Citazioni, meme, a breve sui vari social si aggiorneranno parecchio con questo nuovo sviluppo (capace però di parlare anche ad eventuali novizi), ad iniziare dalla sigla, sempre curata da Elio & Le storie tese ("e se una scena è complicata non la famo ma la dimo..."): la sospensione perenne di un set nel set che oggi ritorna ma che dialoga col nuovo, con l'attualità governata "dall'algoritmo", dalla vicenda "teen", dall'attesa di un "lock", parola magica che sta per "sceneggiatura approvata", con lo schiavo di allora (Alessandro Tiberi) che oggi è l'anello di congiunzione tra la piattaforma e la produzione, Corinna (Carolina Crescentini) e Stanis (Pietro Sermonti) sposati, il regista René Ferretti (Francesco Pannofino), il direttore della fotografia Duccio (Ninni Bruschetta) di ritorno dall’India (“lì mi chiamavano Duccio no shooting”), Lopez (Antonio Catania) coproduttore e organizzatore, Biascica (Paolo Calabresi) in difficoltà con i nuovi codici comportamentali, ad iniziare dalle desinenze con cui rivolgersi alle giovani maestranze, Arianna l'assistente alla regia (Caterina Guzzanti), il direttore di produzione al gabbio (Alberto Di Stasio) e naturalmente Boris, il pesciolino ormai 17enne sempre di un bel rosso perché "gli dò il mangime ai gamberetti".

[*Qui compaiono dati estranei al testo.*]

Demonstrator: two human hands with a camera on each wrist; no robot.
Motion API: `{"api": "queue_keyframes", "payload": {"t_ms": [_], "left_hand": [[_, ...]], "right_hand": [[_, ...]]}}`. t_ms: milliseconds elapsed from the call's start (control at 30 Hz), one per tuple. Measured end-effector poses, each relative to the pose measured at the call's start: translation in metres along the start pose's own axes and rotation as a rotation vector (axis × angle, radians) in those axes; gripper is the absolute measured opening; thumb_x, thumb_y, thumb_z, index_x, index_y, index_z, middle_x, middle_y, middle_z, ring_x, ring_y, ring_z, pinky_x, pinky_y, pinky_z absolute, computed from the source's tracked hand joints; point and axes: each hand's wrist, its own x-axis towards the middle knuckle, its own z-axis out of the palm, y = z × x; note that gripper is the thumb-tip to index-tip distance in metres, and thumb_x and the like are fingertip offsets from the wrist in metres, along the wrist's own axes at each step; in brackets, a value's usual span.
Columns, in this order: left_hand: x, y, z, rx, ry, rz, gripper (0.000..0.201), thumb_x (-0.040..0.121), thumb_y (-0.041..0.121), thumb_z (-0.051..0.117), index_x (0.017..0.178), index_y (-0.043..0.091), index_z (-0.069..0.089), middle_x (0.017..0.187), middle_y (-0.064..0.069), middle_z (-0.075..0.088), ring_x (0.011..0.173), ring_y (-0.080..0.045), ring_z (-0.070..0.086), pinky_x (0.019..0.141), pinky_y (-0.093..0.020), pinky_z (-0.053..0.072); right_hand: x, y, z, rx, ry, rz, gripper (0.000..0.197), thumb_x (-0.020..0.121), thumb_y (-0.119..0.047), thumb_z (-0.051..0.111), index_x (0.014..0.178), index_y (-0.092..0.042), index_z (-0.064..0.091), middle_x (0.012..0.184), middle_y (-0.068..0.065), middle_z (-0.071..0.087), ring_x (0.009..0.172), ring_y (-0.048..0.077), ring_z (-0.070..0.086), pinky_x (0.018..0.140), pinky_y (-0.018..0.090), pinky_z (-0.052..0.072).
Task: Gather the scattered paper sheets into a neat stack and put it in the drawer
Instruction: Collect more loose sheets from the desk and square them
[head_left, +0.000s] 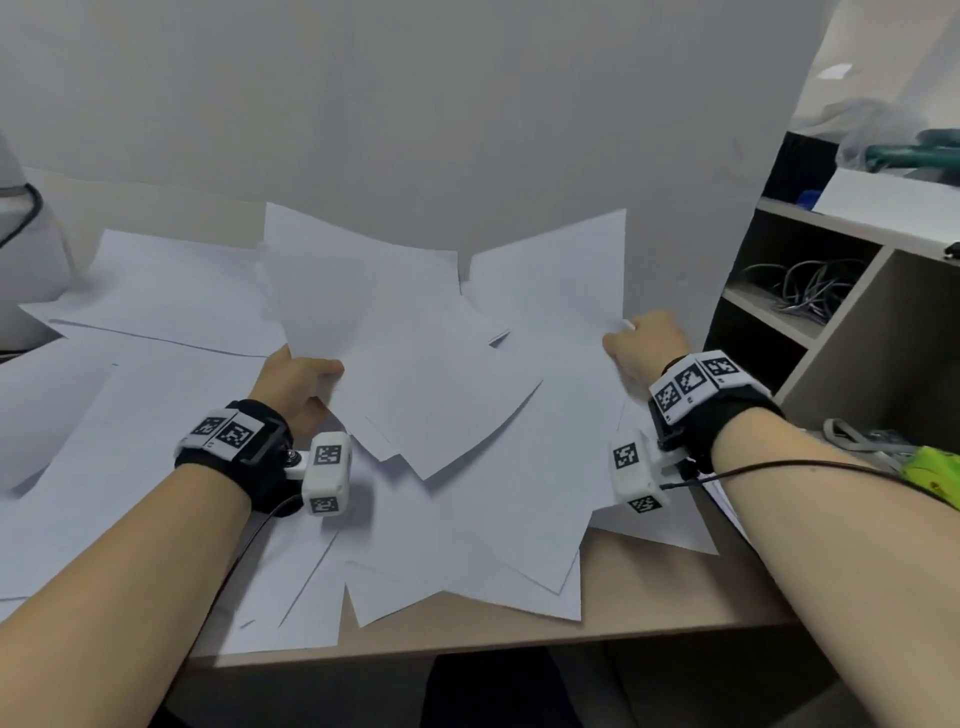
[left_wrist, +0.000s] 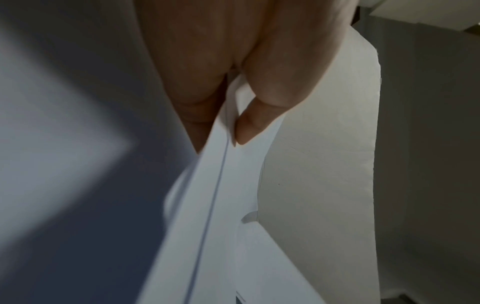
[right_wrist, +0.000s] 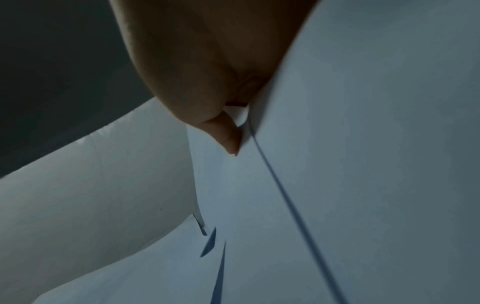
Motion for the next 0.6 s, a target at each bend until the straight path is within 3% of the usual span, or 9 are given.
{"api": "queue_keyframes", "payload": {"t_ms": [67, 133, 267, 300, 367, 433, 467, 533, 600], "left_hand": [[0.006, 0.004, 0.002, 0.001, 0.009, 0.019, 0.043, 0.089, -0.02, 0.048, 0.124, 0.003, 0.059, 0.104, -0.015, 0.07, 0.077, -0.024, 0.072, 0.054, -0.03, 0.058], [0.008, 0.011, 0.005, 0.044, 0.005, 0.032, 0.043, 0.089, -0.021, 0.049, 0.124, 0.002, 0.058, 0.108, -0.016, 0.069, 0.084, -0.024, 0.07, 0.058, -0.027, 0.058], [0.012, 0.016, 0.005, 0.174, 0.013, -0.036, 0.037, 0.088, -0.017, 0.053, 0.119, 0.003, 0.06, 0.114, -0.019, 0.066, 0.106, -0.037, 0.064, 0.086, -0.043, 0.055], [0.012, 0.017, 0.005, 0.207, 0.014, -0.064, 0.032, 0.089, -0.016, 0.054, 0.113, 0.003, 0.06, 0.116, -0.021, 0.064, 0.104, -0.038, 0.064, 0.088, -0.045, 0.054], [0.008, 0.018, 0.011, 0.299, 0.029, -0.111, 0.021, 0.091, -0.013, 0.054, 0.105, 0.003, 0.057, 0.107, -0.02, 0.06, 0.083, -0.029, 0.061, 0.082, -0.042, 0.052], [0.005, 0.018, 0.017, 0.388, 0.034, -0.139, 0.022, 0.092, -0.01, 0.053, 0.109, 0.004, 0.05, 0.09, -0.015, 0.054, 0.07, -0.024, 0.052, 0.085, -0.039, 0.044], [0.0, 0.019, 0.02, 0.431, 0.032, -0.155, 0.024, 0.092, -0.008, 0.053, 0.111, 0.005, 0.049, 0.087, -0.014, 0.052, 0.071, -0.026, 0.051, 0.086, -0.039, 0.043], [-0.007, 0.02, 0.021, 0.492, 0.044, -0.171, 0.031, 0.091, -0.006, 0.055, 0.12, 0.005, 0.053, 0.1, -0.017, 0.053, 0.088, -0.035, 0.056, 0.086, -0.04, 0.044], [-0.007, 0.019, 0.017, 0.516, 0.072, -0.206, 0.036, 0.09, -0.005, 0.057, 0.125, -0.005, 0.055, 0.117, -0.018, 0.056, 0.11, -0.043, 0.06, 0.091, -0.044, 0.049]], "right_hand": [[0.003, -0.004, -0.014, 0.018, 0.103, -0.07, 0.036, 0.089, -0.005, 0.051, 0.058, -0.012, 0.034, 0.058, 0.005, 0.034, 0.059, 0.024, 0.03, 0.048, 0.029, 0.024], [0.003, -0.008, -0.028, 0.026, 0.174, -0.124, 0.04, 0.092, -0.007, 0.048, 0.057, -0.013, 0.03, 0.057, 0.005, 0.03, 0.054, 0.024, 0.024, 0.047, 0.03, 0.022], [0.008, -0.015, -0.047, 0.096, 0.342, -0.215, 0.045, 0.096, -0.012, 0.045, 0.054, -0.012, 0.03, 0.055, 0.006, 0.03, 0.053, 0.026, 0.025, 0.056, 0.032, 0.026], [0.009, -0.017, -0.05, 0.124, 0.375, -0.221, 0.044, 0.097, -0.013, 0.044, 0.055, -0.011, 0.03, 0.055, 0.006, 0.03, 0.057, 0.028, 0.027, 0.059, 0.033, 0.027], [0.009, -0.023, -0.055, 0.182, 0.416, -0.223, 0.04, 0.098, -0.015, 0.043, 0.059, -0.005, 0.037, 0.058, 0.009, 0.036, 0.068, 0.028, 0.035, 0.061, 0.034, 0.028], [0.007, -0.03, -0.058, 0.275, 0.443, -0.247, 0.035, 0.098, -0.017, 0.043, 0.075, 0.007, 0.053, 0.071, 0.02, 0.054, 0.076, 0.038, 0.045, 0.066, 0.038, 0.038], [0.006, -0.034, -0.059, 0.315, 0.458, -0.263, 0.034, 0.098, -0.018, 0.043, 0.084, 0.01, 0.058, 0.082, 0.025, 0.062, 0.083, 0.043, 0.052, 0.071, 0.041, 0.044], [0.004, -0.043, -0.062, 0.356, 0.475, -0.309, 0.035, 0.098, -0.019, 0.043, 0.091, 0.011, 0.059, 0.094, 0.026, 0.066, 0.091, 0.041, 0.058, 0.08, 0.044, 0.048], [0.002, -0.054, -0.069, 0.3, 0.432, -0.321, 0.033, 0.1, -0.02, 0.042, 0.089, 0.007, 0.059, 0.092, 0.021, 0.065, 0.084, 0.034, 0.057, 0.073, 0.04, 0.047]]}}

La missione è quella di confezionare Vita di Gesù, da un'idea dell'incontenibile Stanis, anche protagonista della serie, con comparse calabresi perché Lopez deve un favore ad un cugino e l'agguerittisima Corinna (nelle prime due puntate nessuno la apostrofa più come "cagna maledetta", si vede che l'algoritmo e il codice comportamentale ha colpito sul serio) che vuole una parte a tutti i costi per rientrare del flop produttivo di Genghis Khan: come sempre vanno fatti i conti con la realtà e come non mai vanno fatti con la producer anglosassone, quindi un'altra delle parole chiave per farsi approvare il progetto diventa "inclusione" (ma un apostolo coreano è credibile?)...
"Noi con la merda se semo comprati Spoleto ma c'è un limite a tutto": ovviamente i limiti sono fatti per essere superati. E l'inferno, tutto sommato, “non è manco così male: so' tutte quarte stagioni".